▶ **WHAT THE EXERCISE ASKS**
Give again only those lines from the start of the entries through the line holding "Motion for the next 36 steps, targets", leaving them as they are.

Dataset entries:
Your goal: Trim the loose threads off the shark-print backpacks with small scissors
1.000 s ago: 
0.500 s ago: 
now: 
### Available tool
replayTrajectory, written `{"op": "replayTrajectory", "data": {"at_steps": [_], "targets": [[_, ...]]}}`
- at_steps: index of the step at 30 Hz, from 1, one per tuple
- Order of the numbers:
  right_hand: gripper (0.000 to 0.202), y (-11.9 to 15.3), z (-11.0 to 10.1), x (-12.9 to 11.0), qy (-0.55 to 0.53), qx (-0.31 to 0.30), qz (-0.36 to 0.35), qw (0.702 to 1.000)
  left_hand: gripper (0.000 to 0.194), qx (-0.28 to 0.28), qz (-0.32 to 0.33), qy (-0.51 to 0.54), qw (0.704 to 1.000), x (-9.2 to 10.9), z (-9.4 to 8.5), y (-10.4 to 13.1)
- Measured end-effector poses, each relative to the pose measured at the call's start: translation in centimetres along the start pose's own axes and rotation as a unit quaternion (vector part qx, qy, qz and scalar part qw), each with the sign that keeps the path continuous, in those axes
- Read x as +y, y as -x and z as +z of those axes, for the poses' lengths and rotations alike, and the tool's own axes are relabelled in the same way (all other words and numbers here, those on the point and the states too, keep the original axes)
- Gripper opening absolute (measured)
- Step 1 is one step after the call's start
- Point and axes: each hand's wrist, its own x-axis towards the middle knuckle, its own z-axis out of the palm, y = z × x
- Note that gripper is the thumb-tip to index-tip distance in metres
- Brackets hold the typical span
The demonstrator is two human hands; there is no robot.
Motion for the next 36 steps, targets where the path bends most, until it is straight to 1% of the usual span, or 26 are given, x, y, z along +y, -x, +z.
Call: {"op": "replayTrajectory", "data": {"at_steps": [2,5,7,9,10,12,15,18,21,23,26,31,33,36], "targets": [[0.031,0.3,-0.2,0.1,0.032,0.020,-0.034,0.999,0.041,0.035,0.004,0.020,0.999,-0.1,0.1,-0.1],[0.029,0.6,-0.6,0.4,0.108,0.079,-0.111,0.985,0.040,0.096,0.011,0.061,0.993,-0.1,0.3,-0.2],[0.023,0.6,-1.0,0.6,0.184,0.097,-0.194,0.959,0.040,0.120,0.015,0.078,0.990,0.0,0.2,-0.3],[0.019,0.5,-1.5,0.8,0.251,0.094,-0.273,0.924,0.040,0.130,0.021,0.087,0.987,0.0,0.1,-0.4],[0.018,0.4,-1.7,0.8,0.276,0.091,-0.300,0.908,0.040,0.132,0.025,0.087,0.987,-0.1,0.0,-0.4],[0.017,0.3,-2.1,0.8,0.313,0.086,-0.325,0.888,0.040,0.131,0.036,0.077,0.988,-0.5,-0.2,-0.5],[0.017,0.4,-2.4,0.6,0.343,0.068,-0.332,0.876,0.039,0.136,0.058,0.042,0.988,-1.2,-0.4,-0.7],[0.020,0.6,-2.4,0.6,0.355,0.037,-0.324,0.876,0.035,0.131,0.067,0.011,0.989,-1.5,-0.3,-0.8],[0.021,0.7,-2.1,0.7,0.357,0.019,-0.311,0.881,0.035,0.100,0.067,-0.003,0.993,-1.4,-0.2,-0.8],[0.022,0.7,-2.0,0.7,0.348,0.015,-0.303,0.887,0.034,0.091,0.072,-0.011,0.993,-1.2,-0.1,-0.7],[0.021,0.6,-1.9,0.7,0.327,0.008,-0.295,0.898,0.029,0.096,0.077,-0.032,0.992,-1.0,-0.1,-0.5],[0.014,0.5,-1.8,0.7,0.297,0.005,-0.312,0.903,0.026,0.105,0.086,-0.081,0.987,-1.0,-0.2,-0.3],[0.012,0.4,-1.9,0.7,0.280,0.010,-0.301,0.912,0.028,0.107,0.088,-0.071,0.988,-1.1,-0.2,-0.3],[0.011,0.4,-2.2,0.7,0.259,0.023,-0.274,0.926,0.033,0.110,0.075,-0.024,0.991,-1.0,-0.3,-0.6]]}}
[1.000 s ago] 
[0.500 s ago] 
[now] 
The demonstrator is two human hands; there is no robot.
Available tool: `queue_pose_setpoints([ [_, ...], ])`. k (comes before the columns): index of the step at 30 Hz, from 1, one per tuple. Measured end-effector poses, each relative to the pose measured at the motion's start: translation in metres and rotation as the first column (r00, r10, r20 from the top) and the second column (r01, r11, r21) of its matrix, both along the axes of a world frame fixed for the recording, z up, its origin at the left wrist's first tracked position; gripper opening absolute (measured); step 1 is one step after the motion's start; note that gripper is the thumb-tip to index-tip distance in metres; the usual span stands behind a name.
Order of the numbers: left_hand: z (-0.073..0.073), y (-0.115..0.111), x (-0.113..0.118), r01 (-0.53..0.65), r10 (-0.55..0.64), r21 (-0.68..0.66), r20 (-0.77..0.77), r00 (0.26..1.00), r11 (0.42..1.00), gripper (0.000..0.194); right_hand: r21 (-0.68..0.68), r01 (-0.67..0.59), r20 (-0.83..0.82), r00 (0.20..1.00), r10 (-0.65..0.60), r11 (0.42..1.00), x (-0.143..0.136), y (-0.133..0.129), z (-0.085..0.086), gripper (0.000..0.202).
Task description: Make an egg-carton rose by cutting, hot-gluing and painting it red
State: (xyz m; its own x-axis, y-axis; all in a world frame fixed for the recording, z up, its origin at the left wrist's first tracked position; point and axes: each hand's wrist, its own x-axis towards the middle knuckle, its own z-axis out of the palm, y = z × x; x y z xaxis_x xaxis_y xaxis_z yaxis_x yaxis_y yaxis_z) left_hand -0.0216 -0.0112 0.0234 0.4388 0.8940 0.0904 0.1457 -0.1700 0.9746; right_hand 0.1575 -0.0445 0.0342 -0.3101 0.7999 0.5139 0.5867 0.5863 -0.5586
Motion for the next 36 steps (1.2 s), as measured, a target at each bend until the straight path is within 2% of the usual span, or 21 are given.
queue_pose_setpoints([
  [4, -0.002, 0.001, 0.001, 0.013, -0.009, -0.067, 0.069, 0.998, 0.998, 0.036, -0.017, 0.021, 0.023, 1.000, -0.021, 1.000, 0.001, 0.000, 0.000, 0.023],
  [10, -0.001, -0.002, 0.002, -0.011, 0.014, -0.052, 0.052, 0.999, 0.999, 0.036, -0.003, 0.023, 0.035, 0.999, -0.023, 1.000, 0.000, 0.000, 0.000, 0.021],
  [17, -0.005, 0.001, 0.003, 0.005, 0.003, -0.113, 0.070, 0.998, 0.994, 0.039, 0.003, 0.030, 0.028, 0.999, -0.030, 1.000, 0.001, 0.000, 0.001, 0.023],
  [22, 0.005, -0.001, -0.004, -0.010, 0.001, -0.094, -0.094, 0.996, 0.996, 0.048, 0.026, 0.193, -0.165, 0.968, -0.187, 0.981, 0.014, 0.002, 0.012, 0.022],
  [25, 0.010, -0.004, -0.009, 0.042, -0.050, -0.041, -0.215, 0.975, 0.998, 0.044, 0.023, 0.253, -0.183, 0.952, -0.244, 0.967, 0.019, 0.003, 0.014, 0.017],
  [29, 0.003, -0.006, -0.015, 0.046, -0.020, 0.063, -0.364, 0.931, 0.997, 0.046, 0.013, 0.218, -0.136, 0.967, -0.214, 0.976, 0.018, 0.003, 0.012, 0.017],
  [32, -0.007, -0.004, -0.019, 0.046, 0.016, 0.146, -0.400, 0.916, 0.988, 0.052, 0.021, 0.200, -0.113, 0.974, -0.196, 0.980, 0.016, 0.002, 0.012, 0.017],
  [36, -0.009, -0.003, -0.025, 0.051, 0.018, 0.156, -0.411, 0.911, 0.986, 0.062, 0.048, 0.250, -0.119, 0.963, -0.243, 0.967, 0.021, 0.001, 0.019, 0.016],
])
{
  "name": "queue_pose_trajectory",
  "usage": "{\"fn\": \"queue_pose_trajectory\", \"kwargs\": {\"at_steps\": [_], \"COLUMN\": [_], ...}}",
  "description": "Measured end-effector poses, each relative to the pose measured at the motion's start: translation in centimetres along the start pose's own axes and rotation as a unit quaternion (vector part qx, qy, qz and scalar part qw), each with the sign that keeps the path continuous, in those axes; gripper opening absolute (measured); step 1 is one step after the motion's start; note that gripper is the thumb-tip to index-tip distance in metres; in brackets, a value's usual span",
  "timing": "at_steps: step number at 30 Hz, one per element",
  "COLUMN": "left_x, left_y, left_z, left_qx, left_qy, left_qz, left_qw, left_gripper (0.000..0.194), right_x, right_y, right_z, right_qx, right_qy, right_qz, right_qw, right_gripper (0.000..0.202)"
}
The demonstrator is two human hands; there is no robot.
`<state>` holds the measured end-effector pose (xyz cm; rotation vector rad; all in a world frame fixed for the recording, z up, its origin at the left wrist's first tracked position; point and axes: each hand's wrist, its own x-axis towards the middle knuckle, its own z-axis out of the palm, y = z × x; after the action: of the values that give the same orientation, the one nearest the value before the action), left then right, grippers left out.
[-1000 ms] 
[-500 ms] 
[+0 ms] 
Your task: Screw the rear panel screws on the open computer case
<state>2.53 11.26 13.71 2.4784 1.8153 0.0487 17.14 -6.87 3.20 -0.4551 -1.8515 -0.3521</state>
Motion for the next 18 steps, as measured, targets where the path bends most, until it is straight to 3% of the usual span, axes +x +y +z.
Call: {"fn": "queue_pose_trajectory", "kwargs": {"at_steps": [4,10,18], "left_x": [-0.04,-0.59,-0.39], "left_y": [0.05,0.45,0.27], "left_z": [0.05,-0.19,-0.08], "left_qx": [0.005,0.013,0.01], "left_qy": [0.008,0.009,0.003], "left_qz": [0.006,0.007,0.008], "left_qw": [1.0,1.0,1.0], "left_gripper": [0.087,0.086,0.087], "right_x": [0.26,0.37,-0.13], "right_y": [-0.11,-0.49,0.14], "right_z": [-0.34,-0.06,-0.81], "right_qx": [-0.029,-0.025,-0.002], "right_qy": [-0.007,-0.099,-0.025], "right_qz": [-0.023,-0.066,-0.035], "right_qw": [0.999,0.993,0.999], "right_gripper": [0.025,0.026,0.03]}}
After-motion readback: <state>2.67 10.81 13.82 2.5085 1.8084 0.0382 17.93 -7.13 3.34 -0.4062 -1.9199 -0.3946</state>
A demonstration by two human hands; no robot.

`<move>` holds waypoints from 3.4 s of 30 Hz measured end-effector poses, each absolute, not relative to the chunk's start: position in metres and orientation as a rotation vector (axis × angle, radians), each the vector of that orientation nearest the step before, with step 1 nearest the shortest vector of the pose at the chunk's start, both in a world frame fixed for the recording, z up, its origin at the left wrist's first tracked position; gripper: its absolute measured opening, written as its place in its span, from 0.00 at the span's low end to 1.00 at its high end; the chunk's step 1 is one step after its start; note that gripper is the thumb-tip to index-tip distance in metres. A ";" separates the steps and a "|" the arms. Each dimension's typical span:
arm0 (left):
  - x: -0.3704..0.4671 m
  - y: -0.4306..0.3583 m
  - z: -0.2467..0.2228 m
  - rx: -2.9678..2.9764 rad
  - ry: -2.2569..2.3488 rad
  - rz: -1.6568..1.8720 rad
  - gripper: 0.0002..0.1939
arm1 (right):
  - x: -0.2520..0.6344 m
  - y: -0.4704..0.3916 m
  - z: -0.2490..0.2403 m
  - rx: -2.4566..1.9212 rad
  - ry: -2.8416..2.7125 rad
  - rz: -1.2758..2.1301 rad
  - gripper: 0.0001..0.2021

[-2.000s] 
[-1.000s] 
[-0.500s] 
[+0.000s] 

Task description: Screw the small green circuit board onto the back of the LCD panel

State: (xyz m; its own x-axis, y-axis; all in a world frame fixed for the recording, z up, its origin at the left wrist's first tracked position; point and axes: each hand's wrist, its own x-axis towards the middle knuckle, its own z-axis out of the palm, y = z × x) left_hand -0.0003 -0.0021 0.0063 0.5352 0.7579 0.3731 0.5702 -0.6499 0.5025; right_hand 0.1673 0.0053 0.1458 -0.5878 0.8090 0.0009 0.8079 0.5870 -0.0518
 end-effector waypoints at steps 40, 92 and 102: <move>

▶ **RESULT OF THIS EXERCISE**
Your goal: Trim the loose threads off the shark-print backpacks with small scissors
1.000 s ago: 
0.500 s ago: 
now: 
### Available tool
replayTrajectory, written `{"op": "replayTrajectory", "data": {"at_steps": [_], "targets": [[_, ...]]}}`
- at_steps: index of the step at 30 Hz, from 1, one per tuple
- Order of the numbers:
  right_hand: gripper (0.000 to 0.202), y (-11.9 to 15.3), z (-11.0 to 10.1), x (-12.9 to 11.0), qy (-0.55 to 0.53), qx (-0.31 to 0.30), qz (-0.36 to 0.35), qw (0.702 to 1.000)
  left_hand: gripper (0.000 to 0.194), qx (-0.28 to 0.28), qz (-0.32 to 0.33), qy (-0.51 to 0.54), qw (0.704 to 1.000), x (-9.2 to 10.9), z (-9.4 to 8.5), y (-10.4 to 13.1)
- Measured end-effector poses, each relative to the pose measured at the call's start: translation in centimetres along the start pose's own axes and rotation as a unit quaternion (vector part qx, qy, qz and scalar part qw), each with the sign that keeps the path continuous, in those axes
- Read x as +y, y as -x and z as +z of those axes, for the poses' lengths and rotations alike, and the tool's own axes are relabelled in the same way (all other words and numbers here, those on the point and the states too, keep the original axes)
- Gripper opening absolute (measured)
- Step 1 is one step after the call's start
- Point and axes: each hand's wrist, its own x-axis towards the middle knuckle, its own z-axis out of the palm, y = z × x
- Note that gripper is the thumb-tip to index-tip distance in metres
- Brackets hold the typical span
The demonstrator is two human hands; there is no robot.
Motion for the next 36 steps, targets where the path bends most, until it is straight to 1% of the usual span, or 26 are given, x, y, z along +y, -x, +z.

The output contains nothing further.